Bouss, originaire de Colombes et élevé à Gentilly dans le 94, continue de tracer son sillon dans le paysage rap français. En 2024, il frappe fort avec la sortie de son projet « Et si j’échoue ? », un album qui dépasse les 10 000 ventes dès la première semaine d’exploitation. Porté par une plume sincère et un univers authentique, le disque est rapidement certifié platine. Aujourd’hui, il frôle la double certification, preuve d’un engouement croissant autour de cet artiste signé chez All Points.
Fort du succès de « Nowhere » sorti la même année, Bouss enchaîne avec un deuxième chapitre tout aussi percutant : « Nowhere 2 ». Ce nouveau titre s’inscrit dans une veine narrative marquée, entre introspection, quotidien de quartier et amitiés brisées.
Bouss sort « Nowhere 2 » !
La production musicale du morceau est assurée par trois piliers : Mohand, Bryan Mills et JSON. Figure incontournable de la scène rap hexagonale, Mohand a accompagné l’essor de nombreux artistes, dont l’étonnante Sianna. Il a récemment signé les instrus de « Real Life » pour Bazbaz et Bianca Costa, et collaboré avec Bouss sur « La course ».
« Nowhere 2 » marque aussi le retour du binôme Bryan Mills / JSON, fidèles artisans sonores de l’univers de Bouss. Ensemble, ils livrent une composition brute, sombre et immersive.
Porté par une énergie tranchante, le morceau donne la parole à un Bouss lucide, qui dépeint avec franchise les nouveaux codes de la rue :
« Parler pour ne rien faire, on fait pas ça
J’ai appris à faire d’l’oseille, j’ai quitté la madrassa »

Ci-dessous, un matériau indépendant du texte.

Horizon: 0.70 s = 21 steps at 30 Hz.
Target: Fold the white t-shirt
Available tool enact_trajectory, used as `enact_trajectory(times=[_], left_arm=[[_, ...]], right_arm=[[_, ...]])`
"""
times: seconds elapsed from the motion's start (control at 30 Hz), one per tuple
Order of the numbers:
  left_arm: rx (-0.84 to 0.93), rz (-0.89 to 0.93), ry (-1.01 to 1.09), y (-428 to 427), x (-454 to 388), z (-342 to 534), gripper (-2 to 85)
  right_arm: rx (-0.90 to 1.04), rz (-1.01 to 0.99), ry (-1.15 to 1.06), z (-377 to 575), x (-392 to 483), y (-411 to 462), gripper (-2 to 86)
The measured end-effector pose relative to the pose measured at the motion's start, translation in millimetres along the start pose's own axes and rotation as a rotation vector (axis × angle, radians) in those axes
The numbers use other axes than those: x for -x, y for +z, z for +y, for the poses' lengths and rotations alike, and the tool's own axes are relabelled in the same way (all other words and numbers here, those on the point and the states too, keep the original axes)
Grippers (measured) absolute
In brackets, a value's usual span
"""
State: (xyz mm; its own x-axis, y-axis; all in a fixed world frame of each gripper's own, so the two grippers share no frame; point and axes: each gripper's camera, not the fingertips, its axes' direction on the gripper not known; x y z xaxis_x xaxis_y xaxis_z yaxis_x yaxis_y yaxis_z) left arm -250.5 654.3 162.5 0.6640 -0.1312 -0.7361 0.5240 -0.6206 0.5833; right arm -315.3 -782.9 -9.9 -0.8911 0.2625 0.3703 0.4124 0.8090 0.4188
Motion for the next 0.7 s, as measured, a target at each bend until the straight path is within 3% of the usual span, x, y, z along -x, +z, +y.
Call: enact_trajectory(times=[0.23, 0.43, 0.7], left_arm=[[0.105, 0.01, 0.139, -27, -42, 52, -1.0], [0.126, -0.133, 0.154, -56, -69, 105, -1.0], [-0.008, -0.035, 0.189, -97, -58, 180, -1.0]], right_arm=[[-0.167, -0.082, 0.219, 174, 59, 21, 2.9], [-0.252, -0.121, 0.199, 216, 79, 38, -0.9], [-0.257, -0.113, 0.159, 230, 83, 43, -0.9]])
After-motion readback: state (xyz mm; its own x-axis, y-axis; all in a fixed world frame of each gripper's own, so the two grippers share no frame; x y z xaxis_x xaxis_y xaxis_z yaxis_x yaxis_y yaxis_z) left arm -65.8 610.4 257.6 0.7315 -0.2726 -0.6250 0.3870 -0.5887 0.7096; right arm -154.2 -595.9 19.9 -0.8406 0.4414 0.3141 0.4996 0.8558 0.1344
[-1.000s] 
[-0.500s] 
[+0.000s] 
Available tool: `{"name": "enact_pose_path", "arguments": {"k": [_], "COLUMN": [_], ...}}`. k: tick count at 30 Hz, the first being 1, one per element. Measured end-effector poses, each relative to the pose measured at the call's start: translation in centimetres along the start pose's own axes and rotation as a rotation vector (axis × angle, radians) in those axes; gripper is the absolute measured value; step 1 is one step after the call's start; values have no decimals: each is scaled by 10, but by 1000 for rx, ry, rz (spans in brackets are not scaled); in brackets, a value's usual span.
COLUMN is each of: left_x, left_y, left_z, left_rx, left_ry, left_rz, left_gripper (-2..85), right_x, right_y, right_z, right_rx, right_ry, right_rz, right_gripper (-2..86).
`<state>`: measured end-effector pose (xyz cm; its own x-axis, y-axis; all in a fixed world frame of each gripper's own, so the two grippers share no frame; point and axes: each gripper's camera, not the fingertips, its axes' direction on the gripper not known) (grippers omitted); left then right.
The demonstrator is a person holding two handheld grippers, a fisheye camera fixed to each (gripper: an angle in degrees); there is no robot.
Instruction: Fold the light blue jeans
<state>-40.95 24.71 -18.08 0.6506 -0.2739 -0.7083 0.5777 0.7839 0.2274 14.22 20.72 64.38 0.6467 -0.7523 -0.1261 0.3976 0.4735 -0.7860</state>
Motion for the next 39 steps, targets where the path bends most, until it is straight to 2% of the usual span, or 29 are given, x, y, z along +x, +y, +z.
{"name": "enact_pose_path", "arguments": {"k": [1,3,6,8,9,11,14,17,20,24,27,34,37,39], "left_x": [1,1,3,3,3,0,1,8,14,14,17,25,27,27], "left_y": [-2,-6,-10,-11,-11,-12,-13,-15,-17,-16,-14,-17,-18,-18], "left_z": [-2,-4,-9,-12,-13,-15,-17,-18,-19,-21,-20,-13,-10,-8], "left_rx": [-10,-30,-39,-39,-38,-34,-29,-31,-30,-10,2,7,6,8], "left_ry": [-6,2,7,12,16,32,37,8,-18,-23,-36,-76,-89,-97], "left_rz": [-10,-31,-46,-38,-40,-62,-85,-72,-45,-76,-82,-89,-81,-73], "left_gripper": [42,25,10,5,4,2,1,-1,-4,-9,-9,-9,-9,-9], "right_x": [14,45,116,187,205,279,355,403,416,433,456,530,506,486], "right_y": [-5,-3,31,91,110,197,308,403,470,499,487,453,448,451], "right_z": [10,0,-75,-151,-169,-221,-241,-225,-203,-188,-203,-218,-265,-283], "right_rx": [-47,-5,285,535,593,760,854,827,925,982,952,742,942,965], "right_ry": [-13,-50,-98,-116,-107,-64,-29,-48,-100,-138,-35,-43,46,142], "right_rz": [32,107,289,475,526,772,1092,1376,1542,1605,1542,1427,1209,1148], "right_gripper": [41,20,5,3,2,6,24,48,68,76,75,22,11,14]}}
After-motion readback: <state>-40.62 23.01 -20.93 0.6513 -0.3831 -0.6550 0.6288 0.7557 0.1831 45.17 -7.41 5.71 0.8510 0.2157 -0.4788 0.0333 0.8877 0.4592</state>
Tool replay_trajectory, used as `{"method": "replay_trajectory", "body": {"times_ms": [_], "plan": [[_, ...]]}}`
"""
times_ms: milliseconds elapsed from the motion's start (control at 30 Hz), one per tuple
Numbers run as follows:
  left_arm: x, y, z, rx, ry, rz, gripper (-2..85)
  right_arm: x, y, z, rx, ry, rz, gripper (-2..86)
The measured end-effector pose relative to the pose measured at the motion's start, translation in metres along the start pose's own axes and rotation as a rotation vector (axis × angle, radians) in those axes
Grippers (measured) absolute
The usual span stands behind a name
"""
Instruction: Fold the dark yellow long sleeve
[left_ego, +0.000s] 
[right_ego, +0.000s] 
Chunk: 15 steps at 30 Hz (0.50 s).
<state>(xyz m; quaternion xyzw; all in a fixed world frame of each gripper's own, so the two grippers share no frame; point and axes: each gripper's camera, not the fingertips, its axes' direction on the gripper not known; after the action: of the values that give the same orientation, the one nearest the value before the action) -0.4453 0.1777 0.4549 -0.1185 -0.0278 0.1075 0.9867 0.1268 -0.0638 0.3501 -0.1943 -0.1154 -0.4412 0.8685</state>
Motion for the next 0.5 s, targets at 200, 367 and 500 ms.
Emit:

Le clip, disponible sur YouTube, ancre Bouss en plein cœur de Gentilly, entouré de son équipe. On le découvre au four, entrecoupé de scènes évocatrices d’un trafic intense. L’esthétique visuelle, brute et cinématographique, en fait sans conteste l’un de ses clips les plus marquants.
Si Kespey est souvent derrière la caméra de ses précédentes productions, aucun réalisateur n’est mentionné ici, laissant planer le mystère sur l’origine de ce visuel percutant.